In the following listing, find the lines containing "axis" and report them.

- INFORMATION PROVIDED:
---
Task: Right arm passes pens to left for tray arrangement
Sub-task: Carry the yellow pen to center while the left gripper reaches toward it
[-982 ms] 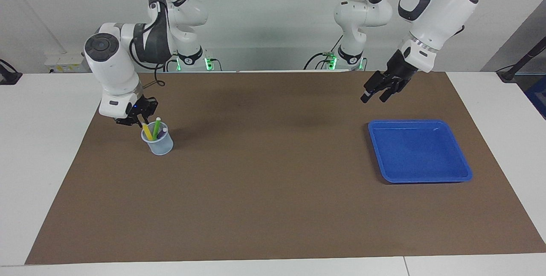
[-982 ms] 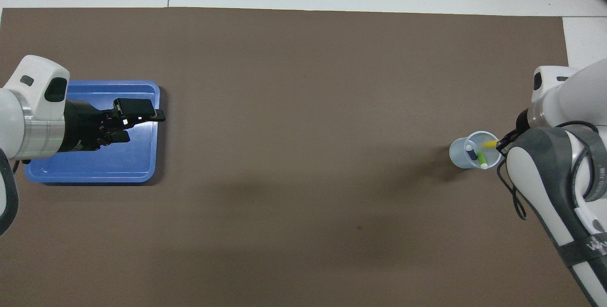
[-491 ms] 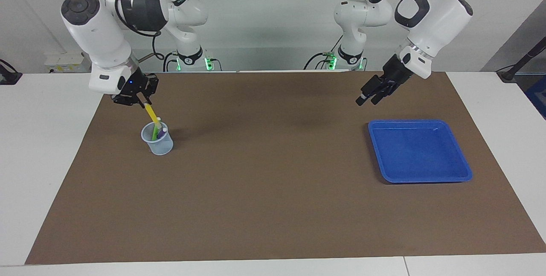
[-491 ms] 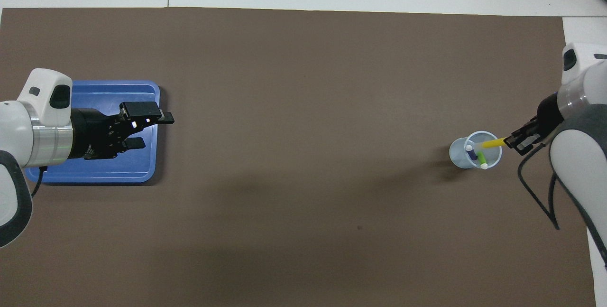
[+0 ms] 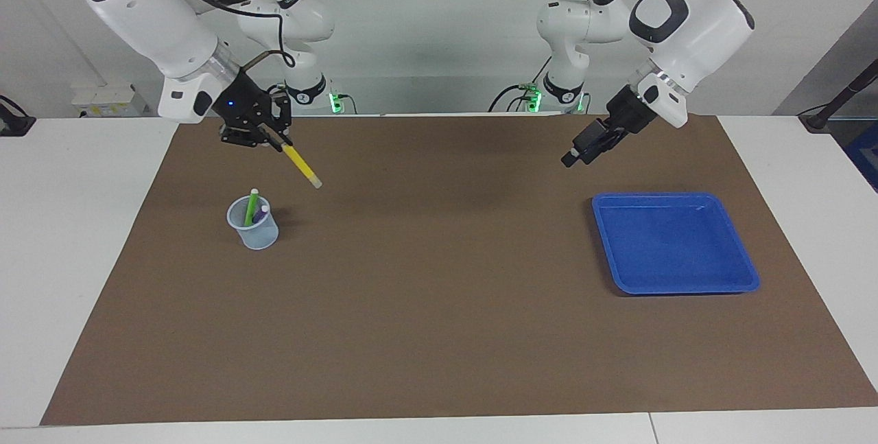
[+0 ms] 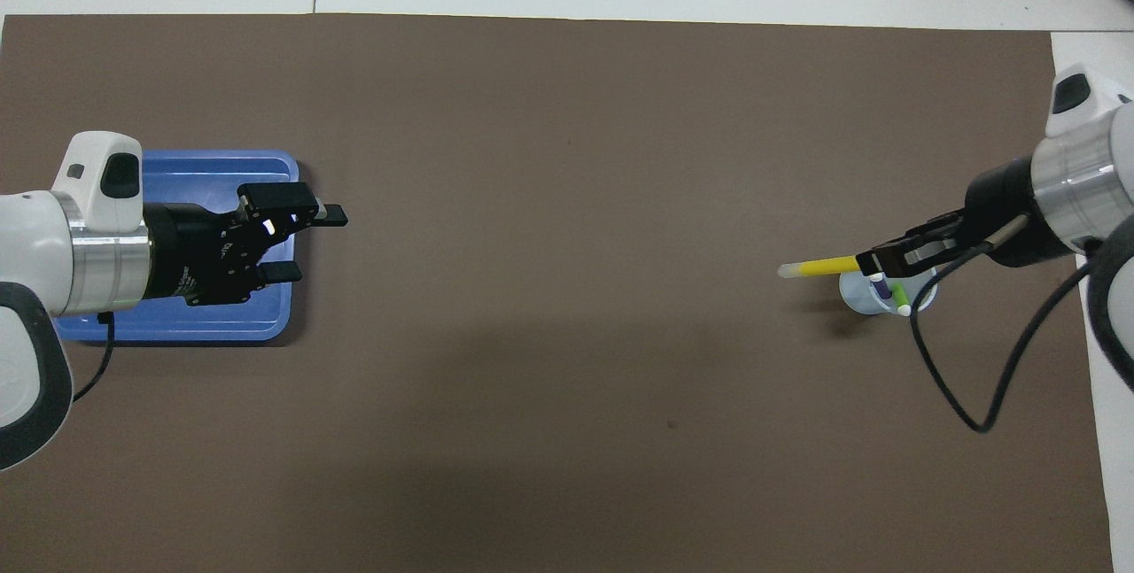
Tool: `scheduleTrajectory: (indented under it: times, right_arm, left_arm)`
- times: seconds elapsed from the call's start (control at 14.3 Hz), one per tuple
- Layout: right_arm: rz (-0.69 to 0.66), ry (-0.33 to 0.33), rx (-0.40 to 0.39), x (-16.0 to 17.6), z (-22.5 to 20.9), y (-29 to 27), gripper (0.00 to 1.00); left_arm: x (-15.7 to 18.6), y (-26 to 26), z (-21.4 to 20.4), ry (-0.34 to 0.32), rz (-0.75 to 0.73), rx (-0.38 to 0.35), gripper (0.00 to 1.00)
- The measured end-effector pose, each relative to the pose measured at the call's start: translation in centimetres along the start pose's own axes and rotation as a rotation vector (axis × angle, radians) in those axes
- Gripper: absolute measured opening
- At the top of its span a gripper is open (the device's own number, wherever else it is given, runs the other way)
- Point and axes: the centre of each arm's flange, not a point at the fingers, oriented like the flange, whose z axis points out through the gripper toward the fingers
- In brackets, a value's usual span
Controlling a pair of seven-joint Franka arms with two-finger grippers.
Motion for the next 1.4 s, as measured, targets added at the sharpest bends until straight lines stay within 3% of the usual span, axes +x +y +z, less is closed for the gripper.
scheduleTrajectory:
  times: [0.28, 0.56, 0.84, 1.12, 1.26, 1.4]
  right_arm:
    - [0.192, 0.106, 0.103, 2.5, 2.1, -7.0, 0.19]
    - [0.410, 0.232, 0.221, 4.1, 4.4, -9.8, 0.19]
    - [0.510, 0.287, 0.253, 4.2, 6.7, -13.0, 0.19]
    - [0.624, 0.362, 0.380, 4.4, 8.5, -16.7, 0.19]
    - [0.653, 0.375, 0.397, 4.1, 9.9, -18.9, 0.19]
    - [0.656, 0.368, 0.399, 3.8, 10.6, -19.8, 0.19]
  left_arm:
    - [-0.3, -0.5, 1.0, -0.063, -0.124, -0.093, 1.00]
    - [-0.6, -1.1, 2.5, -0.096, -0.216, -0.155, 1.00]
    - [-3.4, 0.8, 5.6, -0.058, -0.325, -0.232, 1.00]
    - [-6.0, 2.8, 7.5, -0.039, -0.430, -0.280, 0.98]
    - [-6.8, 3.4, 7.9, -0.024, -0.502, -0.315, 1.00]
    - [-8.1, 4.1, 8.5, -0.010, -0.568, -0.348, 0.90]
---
- EXERCISE RESPONSE:
- The measured end-effector pose, each relative to the pose measured at the call's start: translation in centimetres along the start pose's own axes and rotation as a rotation vector (axis × angle, radians) in those axes
- Point and axes: the centre of each arm's flange, not a point at the fingers, oriented like the flange, whose z axis points out through the gripper toward the fingers

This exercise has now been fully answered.